**What this task involves:**
Output everything in the data exactly, leaving the pictures out.

»»

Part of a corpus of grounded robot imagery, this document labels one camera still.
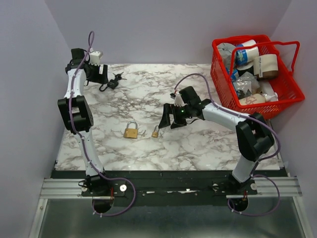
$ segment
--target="gray wall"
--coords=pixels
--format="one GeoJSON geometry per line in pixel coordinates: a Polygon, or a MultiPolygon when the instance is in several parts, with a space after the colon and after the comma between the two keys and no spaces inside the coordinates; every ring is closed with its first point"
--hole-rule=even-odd
{"type": "Polygon", "coordinates": [[[211,42],[271,35],[291,0],[46,0],[68,46],[94,48],[107,63],[210,63],[211,42]]]}
{"type": "MultiPolygon", "coordinates": [[[[273,120],[278,132],[283,160],[292,175],[297,175],[304,202],[317,237],[317,2],[293,0],[272,38],[281,41],[298,40],[301,48],[295,65],[294,78],[306,99],[290,107],[273,120]]],[[[293,49],[280,48],[285,62],[290,62],[293,49]]]]}
{"type": "Polygon", "coordinates": [[[43,0],[1,1],[0,32],[0,237],[25,238],[62,137],[70,52],[43,0]]]}

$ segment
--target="small padlock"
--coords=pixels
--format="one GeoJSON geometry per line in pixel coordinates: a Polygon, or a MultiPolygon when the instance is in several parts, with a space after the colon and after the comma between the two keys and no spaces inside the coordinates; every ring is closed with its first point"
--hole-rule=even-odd
{"type": "Polygon", "coordinates": [[[124,135],[123,137],[124,138],[137,138],[138,136],[138,124],[135,122],[135,121],[130,121],[128,124],[127,124],[127,128],[125,129],[124,131],[124,135]],[[135,124],[135,129],[133,128],[129,128],[129,125],[131,123],[134,123],[135,124]]]}
{"type": "Polygon", "coordinates": [[[159,126],[156,125],[156,126],[154,127],[154,131],[152,132],[152,137],[158,138],[158,136],[159,136],[159,126]]]}

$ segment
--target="plastic basket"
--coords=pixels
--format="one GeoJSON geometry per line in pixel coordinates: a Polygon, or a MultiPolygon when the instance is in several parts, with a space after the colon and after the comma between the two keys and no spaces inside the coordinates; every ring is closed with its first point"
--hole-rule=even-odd
{"type": "Polygon", "coordinates": [[[224,39],[215,39],[212,42],[212,47],[213,56],[211,63],[211,77],[214,82],[217,93],[219,95],[221,104],[224,107],[248,114],[258,112],[261,113],[265,119],[270,119],[279,114],[281,111],[285,110],[290,105],[294,104],[295,102],[300,102],[305,99],[304,94],[302,93],[301,89],[298,87],[297,83],[293,78],[294,65],[300,47],[300,43],[298,41],[270,41],[269,37],[266,35],[235,36],[224,39]],[[217,45],[219,45],[220,43],[231,43],[233,45],[238,45],[252,39],[256,41],[255,45],[249,47],[237,47],[234,49],[234,51],[232,52],[230,73],[228,74],[222,62],[221,55],[217,49],[217,45]],[[274,47],[274,45],[292,44],[296,44],[296,51],[291,65],[292,70],[289,71],[283,63],[281,57],[279,56],[279,51],[274,47]],[[230,78],[230,75],[233,71],[233,56],[237,50],[251,49],[255,46],[259,48],[260,55],[277,55],[279,76],[275,79],[269,80],[269,82],[273,90],[278,94],[278,101],[242,106],[239,103],[238,96],[234,90],[230,78]]]}

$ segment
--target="padlock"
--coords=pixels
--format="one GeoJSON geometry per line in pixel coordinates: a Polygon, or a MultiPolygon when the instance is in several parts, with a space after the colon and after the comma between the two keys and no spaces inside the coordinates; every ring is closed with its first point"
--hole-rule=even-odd
{"type": "Polygon", "coordinates": [[[124,131],[124,135],[123,137],[124,138],[137,138],[138,136],[138,124],[135,122],[135,121],[130,121],[128,124],[127,124],[127,128],[125,129],[124,131]],[[135,124],[135,129],[133,128],[129,128],[129,125],[131,123],[134,123],[135,124]]]}
{"type": "Polygon", "coordinates": [[[154,131],[152,132],[152,137],[158,138],[158,136],[159,136],[159,126],[156,125],[156,126],[154,127],[154,131]]]}

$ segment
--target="marble table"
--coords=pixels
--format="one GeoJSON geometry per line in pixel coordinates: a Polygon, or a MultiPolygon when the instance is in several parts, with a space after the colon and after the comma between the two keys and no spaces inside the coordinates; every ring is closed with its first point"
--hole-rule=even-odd
{"type": "MultiPolygon", "coordinates": [[[[240,157],[235,132],[209,121],[151,134],[159,124],[163,104],[172,103],[175,84],[189,73],[202,73],[210,83],[212,96],[220,103],[210,76],[210,64],[115,64],[112,73],[124,72],[119,86],[98,90],[98,84],[85,87],[85,97],[94,116],[93,138],[106,170],[232,170],[240,157]],[[139,126],[137,139],[123,138],[129,121],[139,126]]],[[[199,77],[184,80],[180,89],[193,86],[207,98],[205,82],[199,77]]],[[[55,166],[57,170],[84,170],[84,161],[75,138],[65,131],[55,166]]],[[[259,170],[278,170],[278,159],[263,161],[259,170]]]]}

««

**Task output:**
Part of a corpus of grounded robot imagery, this document labels one camera still.
$ segment
--target="gray wall"
--coords=pixels
--format="one GeoJSON geometry per line in pixel coordinates: a Polygon, or a MultiPolygon when the instance is in several parts, with a space after the colon and after the comma between the two keys and no spaces inside the coordinates; every ring is closed with its first point"
--hole-rule=even-odd
{"type": "Polygon", "coordinates": [[[211,42],[271,35],[291,0],[46,0],[68,46],[94,48],[107,63],[210,63],[211,42]]]}
{"type": "MultiPolygon", "coordinates": [[[[273,120],[278,132],[283,160],[292,175],[297,175],[304,202],[317,237],[317,2],[293,0],[272,38],[281,41],[298,40],[301,48],[295,65],[294,78],[306,99],[290,107],[273,120]]],[[[293,49],[280,48],[285,62],[290,62],[293,49]]]]}
{"type": "Polygon", "coordinates": [[[43,0],[1,1],[0,32],[0,237],[25,238],[62,137],[70,52],[43,0]]]}

$ segment
--target="small padlock"
--coords=pixels
--format="one GeoJSON geometry per line in pixel coordinates: a Polygon, or a MultiPolygon when the instance is in several parts, with a space after the colon and after the comma between the two keys and no spaces inside the coordinates; every ring is closed with its first point"
--hole-rule=even-odd
{"type": "Polygon", "coordinates": [[[124,135],[123,137],[124,138],[137,138],[138,136],[138,124],[135,122],[135,121],[130,121],[128,124],[127,124],[127,128],[125,129],[124,131],[124,135]],[[135,124],[135,129],[133,128],[129,128],[129,125],[131,123],[134,123],[135,124]]]}
{"type": "Polygon", "coordinates": [[[159,126],[156,125],[156,126],[154,127],[154,131],[152,132],[152,137],[158,138],[158,136],[159,136],[159,126]]]}

$ segment
--target="plastic basket"
--coords=pixels
--format="one GeoJSON geometry per line in pixel coordinates: a Polygon, or a MultiPolygon when the instance is in several parts, with a space after the colon and after the comma between the two keys and no spaces inside the coordinates; every ring is closed with its first point"
--hole-rule=even-odd
{"type": "Polygon", "coordinates": [[[224,39],[215,39],[212,42],[212,47],[213,56],[211,63],[211,77],[214,82],[217,93],[219,95],[221,104],[224,107],[248,114],[258,112],[261,113],[265,119],[270,119],[279,114],[281,111],[285,110],[290,105],[294,104],[295,102],[300,102],[305,99],[304,94],[302,93],[301,89],[298,87],[297,83],[293,78],[294,65],[300,47],[300,43],[298,41],[270,41],[269,37],[266,35],[235,36],[224,39]],[[217,45],[219,45],[220,43],[231,43],[233,45],[238,45],[252,39],[256,41],[255,45],[249,47],[237,47],[234,49],[234,51],[232,52],[230,73],[228,74],[222,62],[221,55],[217,49],[217,45]],[[274,47],[274,45],[292,44],[296,44],[296,51],[291,65],[292,70],[289,71],[283,63],[281,57],[279,56],[279,51],[274,47]],[[230,78],[230,75],[233,71],[233,56],[237,50],[251,49],[255,46],[259,48],[260,55],[277,55],[279,76],[275,79],[269,80],[269,82],[273,90],[278,94],[278,101],[242,106],[239,103],[238,96],[234,90],[230,78]]]}

$ segment
--target="padlock"
--coords=pixels
--format="one GeoJSON geometry per line in pixel coordinates: a Polygon, or a MultiPolygon when the instance is in several parts, with a space after the colon and after the comma between the two keys and no spaces inside the coordinates; every ring is closed with its first point"
--hole-rule=even-odd
{"type": "Polygon", "coordinates": [[[124,131],[124,135],[123,137],[124,138],[137,138],[138,136],[138,124],[135,122],[135,121],[130,121],[128,124],[127,124],[127,128],[125,129],[124,131]],[[135,124],[135,129],[133,128],[129,128],[129,125],[131,123],[134,123],[135,124]]]}
{"type": "Polygon", "coordinates": [[[154,131],[152,132],[152,137],[158,138],[158,136],[159,136],[159,126],[156,125],[156,126],[154,127],[154,131]]]}

$ segment
--target="marble table"
--coords=pixels
--format="one GeoJSON geometry per line in pixel coordinates: a Polygon, or a MultiPolygon when the instance is in several parts, with a space after the colon and after the comma between the two keys and no spaces inside the coordinates; every ring is closed with its first point"
--hole-rule=even-odd
{"type": "MultiPolygon", "coordinates": [[[[240,157],[235,132],[209,121],[151,134],[159,124],[163,104],[172,103],[175,84],[189,73],[202,73],[210,83],[212,96],[220,103],[210,76],[210,64],[115,64],[112,73],[124,72],[119,86],[98,90],[98,84],[85,87],[85,97],[94,116],[93,138],[106,170],[232,170],[240,157]],[[139,126],[137,139],[123,138],[129,121],[139,126]]],[[[199,77],[184,80],[180,89],[193,86],[207,98],[205,82],[199,77]]],[[[55,166],[57,170],[84,170],[84,161],[75,138],[65,131],[55,166]]],[[[259,170],[278,170],[278,159],[263,161],[259,170]]]]}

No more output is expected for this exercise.